These experiments do interact and a number of iterations will be required before final conclusions can be reached. For example, consider the issue of the relative effectiveness of clustering algorithms for generating topic models. Although a number of statistics about number of clusters, cluster size, etc. can easily be compared, the quality of topic models generated by K-means, average-link or a probabilistic algorithm cannot be measured directly. Instead, we need to measure the impact of the topic models produced on the overall effectiveness of the system. To do this, we need to decide on a particular form of topic model, the algorithm to select topic models, and the method of incorporating topic models in the retrieval process. In the early stages of the experimental "loop", we will have to make initial choices about a clustering algorithm that produces reasonable models in order to study the other issues. After initial choices have been made of topic model selection and retrieval algorithms, the issue of clustering algorithms can be revisited and studied using overall system effectiveness. This will probably result in changes in the clustering algorithm that will in turn mean that other experimental results will need to be revalidated.
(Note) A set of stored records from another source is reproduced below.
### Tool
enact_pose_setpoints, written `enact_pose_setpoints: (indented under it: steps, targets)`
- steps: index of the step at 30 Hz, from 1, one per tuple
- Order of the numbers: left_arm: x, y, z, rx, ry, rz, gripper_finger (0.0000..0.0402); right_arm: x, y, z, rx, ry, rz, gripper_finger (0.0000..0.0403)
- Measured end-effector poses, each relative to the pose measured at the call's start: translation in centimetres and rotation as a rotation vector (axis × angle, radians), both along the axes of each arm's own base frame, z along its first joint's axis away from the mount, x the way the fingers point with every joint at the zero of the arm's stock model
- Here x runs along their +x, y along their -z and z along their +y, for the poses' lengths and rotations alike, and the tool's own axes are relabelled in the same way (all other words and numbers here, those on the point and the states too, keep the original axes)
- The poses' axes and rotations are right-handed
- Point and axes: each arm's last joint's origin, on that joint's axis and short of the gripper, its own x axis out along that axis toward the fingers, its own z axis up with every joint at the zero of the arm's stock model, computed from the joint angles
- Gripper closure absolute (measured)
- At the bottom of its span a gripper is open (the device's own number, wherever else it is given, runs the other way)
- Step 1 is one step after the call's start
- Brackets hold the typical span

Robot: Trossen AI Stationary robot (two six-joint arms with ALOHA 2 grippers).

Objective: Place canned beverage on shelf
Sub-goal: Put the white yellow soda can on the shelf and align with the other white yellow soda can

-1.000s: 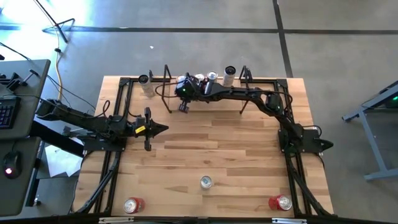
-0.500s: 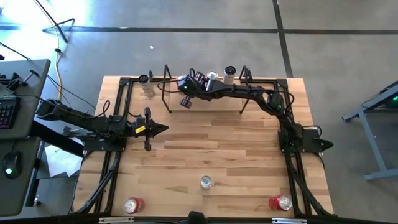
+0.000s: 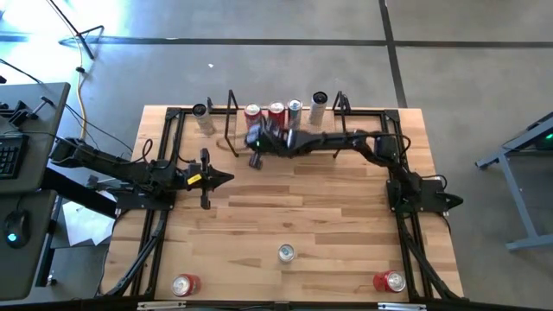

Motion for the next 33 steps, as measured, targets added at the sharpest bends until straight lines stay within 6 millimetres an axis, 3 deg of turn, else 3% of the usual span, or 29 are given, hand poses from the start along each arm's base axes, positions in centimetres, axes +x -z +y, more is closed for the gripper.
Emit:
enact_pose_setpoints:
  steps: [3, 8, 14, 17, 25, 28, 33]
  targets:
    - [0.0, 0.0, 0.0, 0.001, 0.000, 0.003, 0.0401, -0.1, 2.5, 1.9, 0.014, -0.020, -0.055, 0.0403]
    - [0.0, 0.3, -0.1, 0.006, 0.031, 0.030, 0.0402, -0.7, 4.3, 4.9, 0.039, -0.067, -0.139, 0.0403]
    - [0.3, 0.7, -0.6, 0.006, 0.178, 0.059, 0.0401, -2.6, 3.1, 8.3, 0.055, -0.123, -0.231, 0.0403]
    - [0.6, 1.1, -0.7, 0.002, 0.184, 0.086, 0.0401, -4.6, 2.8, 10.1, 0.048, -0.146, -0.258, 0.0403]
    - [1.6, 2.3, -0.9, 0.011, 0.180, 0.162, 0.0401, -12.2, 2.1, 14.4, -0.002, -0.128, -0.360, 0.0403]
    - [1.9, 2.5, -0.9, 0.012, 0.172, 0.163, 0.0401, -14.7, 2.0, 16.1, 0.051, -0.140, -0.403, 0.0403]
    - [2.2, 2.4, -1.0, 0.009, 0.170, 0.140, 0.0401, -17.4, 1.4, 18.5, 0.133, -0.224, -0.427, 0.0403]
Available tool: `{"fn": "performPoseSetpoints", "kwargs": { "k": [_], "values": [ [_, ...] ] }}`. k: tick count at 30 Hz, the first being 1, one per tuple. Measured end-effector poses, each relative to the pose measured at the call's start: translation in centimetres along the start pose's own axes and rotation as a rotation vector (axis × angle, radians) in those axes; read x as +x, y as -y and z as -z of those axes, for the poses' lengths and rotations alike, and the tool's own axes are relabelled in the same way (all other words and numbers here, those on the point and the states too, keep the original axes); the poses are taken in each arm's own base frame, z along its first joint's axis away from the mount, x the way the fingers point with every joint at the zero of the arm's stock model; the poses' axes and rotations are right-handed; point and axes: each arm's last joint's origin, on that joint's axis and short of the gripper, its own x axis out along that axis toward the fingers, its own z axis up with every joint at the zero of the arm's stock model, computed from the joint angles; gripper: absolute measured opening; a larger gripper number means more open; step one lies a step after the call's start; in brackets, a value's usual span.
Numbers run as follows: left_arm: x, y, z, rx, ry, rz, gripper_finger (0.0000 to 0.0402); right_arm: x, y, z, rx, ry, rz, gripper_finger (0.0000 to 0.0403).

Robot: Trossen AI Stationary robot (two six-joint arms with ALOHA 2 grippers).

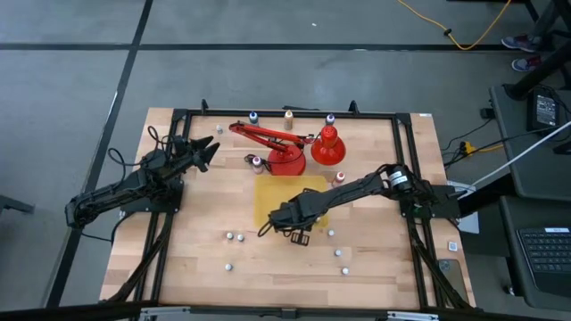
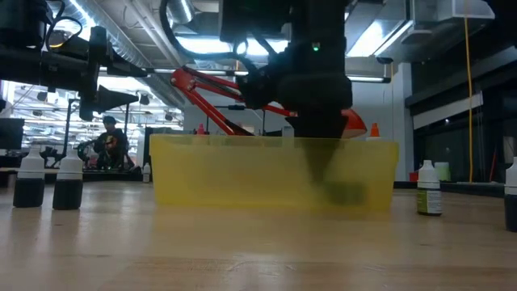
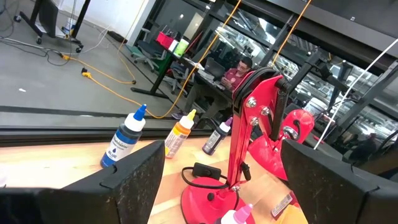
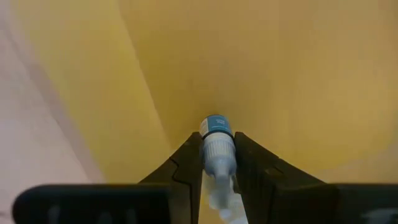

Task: Pick & Place food coloring
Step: Put the small blue food bottle into the yellow bin, then put the small green food bottle into the yellow bin

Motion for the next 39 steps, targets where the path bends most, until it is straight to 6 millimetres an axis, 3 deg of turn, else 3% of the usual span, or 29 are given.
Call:
{"fn": "performPoseSetpoints", "kwargs": {
  "k": [12, 20, 29, 39],
  "values": [
    [0.0, 0.0, 0.0, 0.000, 0.000, 0.000, 0.0312, 0.1, 0.0, 0.0, -0.006, -0.007, -0.015, 0.0085],
    [0.0, 0.0, 0.0, 0.000, 0.000, 0.000, 0.0311, -0.2, -0.1, 0.0, -0.044, -0.006, -0.029, 0.0120],
    [0.0, 0.0, 0.0, 0.000, 0.000, 0.000, 0.0312, -1.9, 0.8, -1.1, -0.024, 0.026, -0.044, 0.0135],
    [0.0, 0.0, 0.0, 0.000, 0.000, 0.000, 0.0311, -4.9, 2.1, -0.8, -0.002, 0.006, -0.033, 0.0135]
  ]
}}
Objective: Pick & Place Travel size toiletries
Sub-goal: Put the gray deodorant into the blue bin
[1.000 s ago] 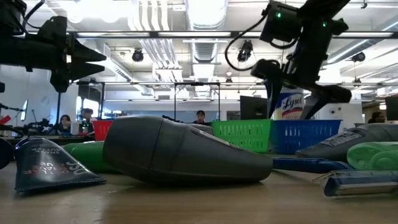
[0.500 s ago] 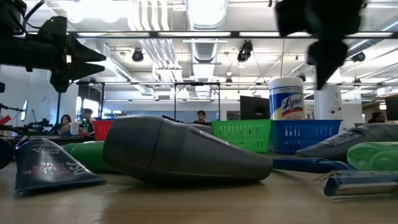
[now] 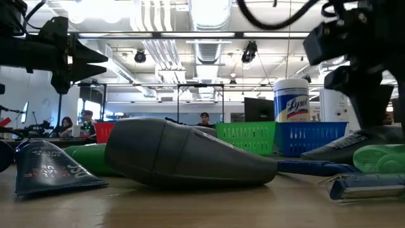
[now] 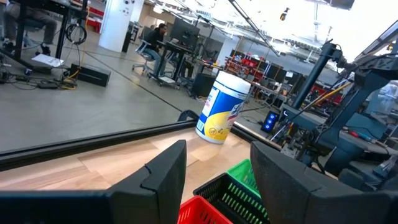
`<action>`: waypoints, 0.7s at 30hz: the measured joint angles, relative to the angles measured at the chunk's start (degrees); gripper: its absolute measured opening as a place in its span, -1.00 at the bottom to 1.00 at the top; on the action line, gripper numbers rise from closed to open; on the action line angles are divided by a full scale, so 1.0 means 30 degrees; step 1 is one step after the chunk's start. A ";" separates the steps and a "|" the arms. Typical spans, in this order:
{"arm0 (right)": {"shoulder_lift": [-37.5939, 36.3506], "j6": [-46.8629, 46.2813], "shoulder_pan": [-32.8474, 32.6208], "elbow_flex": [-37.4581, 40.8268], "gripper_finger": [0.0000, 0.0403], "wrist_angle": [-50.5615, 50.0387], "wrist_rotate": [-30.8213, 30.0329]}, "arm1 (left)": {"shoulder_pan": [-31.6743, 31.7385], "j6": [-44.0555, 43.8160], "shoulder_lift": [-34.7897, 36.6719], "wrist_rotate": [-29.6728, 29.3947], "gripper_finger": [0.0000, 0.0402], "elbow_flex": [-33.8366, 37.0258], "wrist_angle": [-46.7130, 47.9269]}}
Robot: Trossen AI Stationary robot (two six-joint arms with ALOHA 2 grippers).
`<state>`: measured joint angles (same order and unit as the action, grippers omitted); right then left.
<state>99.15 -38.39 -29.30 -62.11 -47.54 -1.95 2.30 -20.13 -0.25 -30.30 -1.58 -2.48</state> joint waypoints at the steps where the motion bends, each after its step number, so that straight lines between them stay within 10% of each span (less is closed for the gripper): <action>1: 0.0284 0.0290 0.0013 -0.0101 0.41 0.0021 -0.0139 | -0.0002 0.0001 0.0000 0.0000 -0.08 0.0000 0.0005; 12: 0.1958 0.1944 0.0867 -0.0368 0.57 0.1948 -0.0274 | 0.0003 0.0003 0.0000 0.0000 -0.08 0.0000 0.0000; 21: 0.2326 0.1299 0.1887 -0.0415 0.06 0.1958 0.0952 | -0.0001 -0.0004 0.0000 -0.0004 -0.08 0.0000 0.0003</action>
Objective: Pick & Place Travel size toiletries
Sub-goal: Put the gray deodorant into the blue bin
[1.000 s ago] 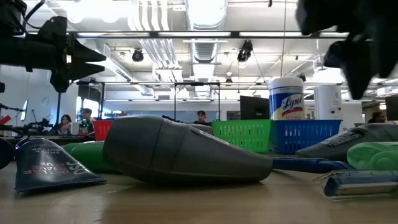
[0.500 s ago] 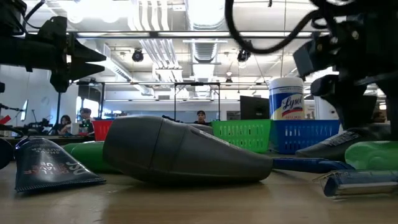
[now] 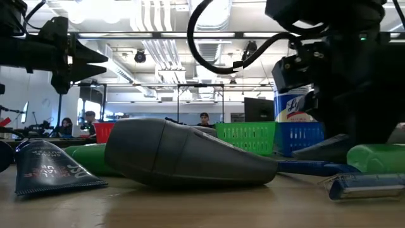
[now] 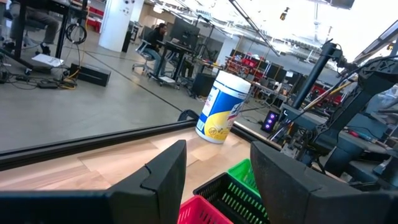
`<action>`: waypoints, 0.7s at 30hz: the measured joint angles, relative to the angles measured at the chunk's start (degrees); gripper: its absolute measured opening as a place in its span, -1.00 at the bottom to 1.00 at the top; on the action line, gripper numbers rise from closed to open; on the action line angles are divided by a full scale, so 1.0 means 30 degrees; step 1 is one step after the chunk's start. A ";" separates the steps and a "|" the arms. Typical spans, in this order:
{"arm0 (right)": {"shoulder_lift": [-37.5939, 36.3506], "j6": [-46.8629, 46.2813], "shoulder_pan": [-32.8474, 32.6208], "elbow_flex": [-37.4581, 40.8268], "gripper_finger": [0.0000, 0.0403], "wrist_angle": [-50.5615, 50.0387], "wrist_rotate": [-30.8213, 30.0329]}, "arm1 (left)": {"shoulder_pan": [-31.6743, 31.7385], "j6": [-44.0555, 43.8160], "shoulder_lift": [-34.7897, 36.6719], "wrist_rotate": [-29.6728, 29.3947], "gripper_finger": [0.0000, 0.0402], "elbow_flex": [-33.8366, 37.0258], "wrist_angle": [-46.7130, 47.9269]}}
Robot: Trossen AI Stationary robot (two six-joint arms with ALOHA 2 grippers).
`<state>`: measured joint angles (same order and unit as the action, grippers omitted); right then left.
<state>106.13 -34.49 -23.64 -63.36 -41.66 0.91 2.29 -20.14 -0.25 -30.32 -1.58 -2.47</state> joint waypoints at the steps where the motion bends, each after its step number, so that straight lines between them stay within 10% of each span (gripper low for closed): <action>1: 0.0000 -0.0270 0.0000 -0.0141 0.00 -0.0292 0.0081 | -0.0003 0.0003 0.0000 0.0004 -0.08 0.0000 0.0002; 12: -0.3847 -1.1873 -0.0733 -0.2161 -0.01 -0.5243 -0.1067 | 0.0004 0.0005 0.0000 0.0003 -0.08 0.0000 0.0004; 17: -0.7039 -2.1375 0.1526 0.0025 -0.01 -0.5029 -0.5017 | -0.0002 0.0006 0.0000 0.0004 -0.08 0.0000 0.0004; 21: -0.9045 -2.2896 0.4385 0.2151 -0.01 -0.3066 -0.6374 | 0.0001 0.0002 0.0000 -0.0001 -0.08 0.0000 0.0012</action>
This iterative process, although quite complex, is similar in nature to many previous experiments we have carried out.

Studying the effectiveness of presentation and summarization techniques is very different than comparing retrieval algorithms. Although some studies have been done in the TIPSTER program (e.g. Sanderson, 1998), the task was quite different than summarizing language models. Initial studies can be carried out simply by comparing the perceived quality of the output, as judged by the researchers. Definitive results, however, will require user studies to determine whether the presentations are indeed useful. A critical part of such user studies is defining the task that the presentation or summarization is supporting. In our case, we have defined the tasks as selecting and/or modifying topic models that are related to a query. Given this task, we can measure the success of the outcome by testing the impact of the topic model choice on the retrieval effectiveness. We can also preconfigure the choice of topic models so that some will be known to be correct for a query and compare user choices on that basis.

The research issues that involve user modeling will require more extensive user studies. The main issues in this area are:

The second of these topics can be evaluated using TREC collections. Once appropriate user models have been identified, alternative techniques for augmenting the query, selecting topic models, or augmenting topic models can be compared using standard recall-precision tests. The four techniques discussed for user model acquisition, however, will rely heavily on studies where users will be involved in acquisition dialogues or modifying previous models. There are three ways to carry out these studies. One involves the definition of tasks and controlled user experiments, as in the TREC Interactive Track (Over, 1998) to test each aspect of the proposed acquisition process. Our experimental studies of user model elicitation will follow the general pattern of the TREC Interactive Track, in which the effectiveness and usability of each method of elicitation and use of user models will be tested in a controlled environment using the standard measures that have been developed by the Rutgers group during their TREC, and related studies (cf. Belkin, 1998).

This approach to user studies, however, cannot be the only type that can be used to test our ideas. It is, in general, very difficult, in an experimental framework, to have enough users involved who have real information problems, and who will be available over the long periods of time and multiple information seeking episodes that we require. This type of problem results in a lack of critical mass, a lack of feedback, and inconclusive results. Some of the techniques proposed for user model acquisition assume the existence of a number of other user models, and the utility of user models and topic models will be determined by what happens over longer periods of time. In other words, a major issue is whether the knowledge represented in these models be reused successfully. Some of this can be simulated in experiments, but it is very difficult to include a realistic time factor in laboratory settings.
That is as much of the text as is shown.